Les spécialistes du génie écologique – de l’ouvrier à l’ingénieur – sont de véritables artisans de la biodiversité, qui apportent leur expertise et leurs outils pour rebâtir des espaces de vie. Ils sont ainsi les partenaires privilégiés des propriétaires ou gestionnaires pour la valorisation et la préservation d’un territoire.
Ces nouveaux métiers accompagnent les professionnels de l’immobilier, de l’urbanisme ou de l’exploitation rurale pour conserver une juste compatibilité entre exploitation humaine et vie naturelle.
L’enrichissement du patrimoine naturel d’un territoire par le génie écologique
Le génie écologique est une démarche qui regroupe études, travaux et gestion sur plusieurs années. Il s’agit en effet de préserver durablement des lieux de vies pour les populations animales ou végétales, en se substituant le plus souvent aux pratiques traditionnelles qui leur avaient permis d’exister.
La première étape consiste à établir un diagnostic précis de la valeur patrimoniale du milieu, et prenant en compte ses relations avec sa matrice, c'est-à dire le territoire qui l’entoure. Ces études permettent de cerner le potentiel écologique, de prévoir des prospectives, d’identifier les menaces et contraintes, et de dresser un plan de gestion pour la conservation et le développement des communautés vivantes.
Des travaux de restauration, réhabilitation ou requalification du site sont le plus souvent nécessaires et constituent la deuxième étape.

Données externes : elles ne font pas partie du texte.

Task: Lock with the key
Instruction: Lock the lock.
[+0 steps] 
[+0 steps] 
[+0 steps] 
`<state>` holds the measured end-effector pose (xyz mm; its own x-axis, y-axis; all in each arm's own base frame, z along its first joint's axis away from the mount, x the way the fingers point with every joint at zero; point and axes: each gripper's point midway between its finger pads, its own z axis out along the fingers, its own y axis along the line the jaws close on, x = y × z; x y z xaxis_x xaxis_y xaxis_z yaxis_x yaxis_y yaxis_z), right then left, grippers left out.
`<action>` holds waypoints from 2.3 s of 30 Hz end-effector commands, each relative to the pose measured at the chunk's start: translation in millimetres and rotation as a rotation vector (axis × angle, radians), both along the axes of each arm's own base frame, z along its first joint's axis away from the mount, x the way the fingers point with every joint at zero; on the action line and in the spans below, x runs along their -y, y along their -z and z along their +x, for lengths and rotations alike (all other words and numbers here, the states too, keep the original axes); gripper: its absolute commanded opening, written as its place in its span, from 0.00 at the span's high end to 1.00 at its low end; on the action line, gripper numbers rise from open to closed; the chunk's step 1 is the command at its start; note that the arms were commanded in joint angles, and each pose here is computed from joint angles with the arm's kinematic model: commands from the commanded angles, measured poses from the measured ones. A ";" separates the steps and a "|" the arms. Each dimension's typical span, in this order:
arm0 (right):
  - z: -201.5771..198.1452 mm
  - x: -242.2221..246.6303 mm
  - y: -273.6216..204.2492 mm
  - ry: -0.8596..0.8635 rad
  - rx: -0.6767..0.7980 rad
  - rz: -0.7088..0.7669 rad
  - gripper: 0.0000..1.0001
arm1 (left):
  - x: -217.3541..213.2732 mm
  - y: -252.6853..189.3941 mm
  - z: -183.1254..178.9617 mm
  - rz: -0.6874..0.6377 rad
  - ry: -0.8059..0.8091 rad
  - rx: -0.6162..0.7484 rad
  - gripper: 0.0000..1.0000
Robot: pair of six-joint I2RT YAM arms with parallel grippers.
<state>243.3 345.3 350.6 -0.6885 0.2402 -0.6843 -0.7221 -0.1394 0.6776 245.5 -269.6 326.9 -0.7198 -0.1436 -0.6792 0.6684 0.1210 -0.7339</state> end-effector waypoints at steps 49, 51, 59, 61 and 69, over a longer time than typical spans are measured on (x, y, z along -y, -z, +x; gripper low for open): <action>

Ces actions créent les conditions propices au fonctionnement naturel du milieu.
La troisième étape est la gestion proprement dite, qui pérennise les prescriptions de l’étude initiale.
Ces trois étapes sont systématiquement accompagnées d’actions de concertation et de communication, afin de concilier les différentes contraintes du site, humaines et naturelles.
Le génie écologique, une réponse durable aux enjeux environnementaux des espaces fonciers
Le génie écologique est une profession nouvelle sur une démarche innovante, qui est pleinement inscrite dans une logique de gestion durable. Il associe les aspects économiques, sociaux et écologiques pour répondre aux questions cruciales de la valeur patrimoniale naturelle d’une terre.
Cette profession sera de plus en plus associée à la dynamique économique pour un objectif commun : la transmission d’un patrimoine riche et varié aux générations futures.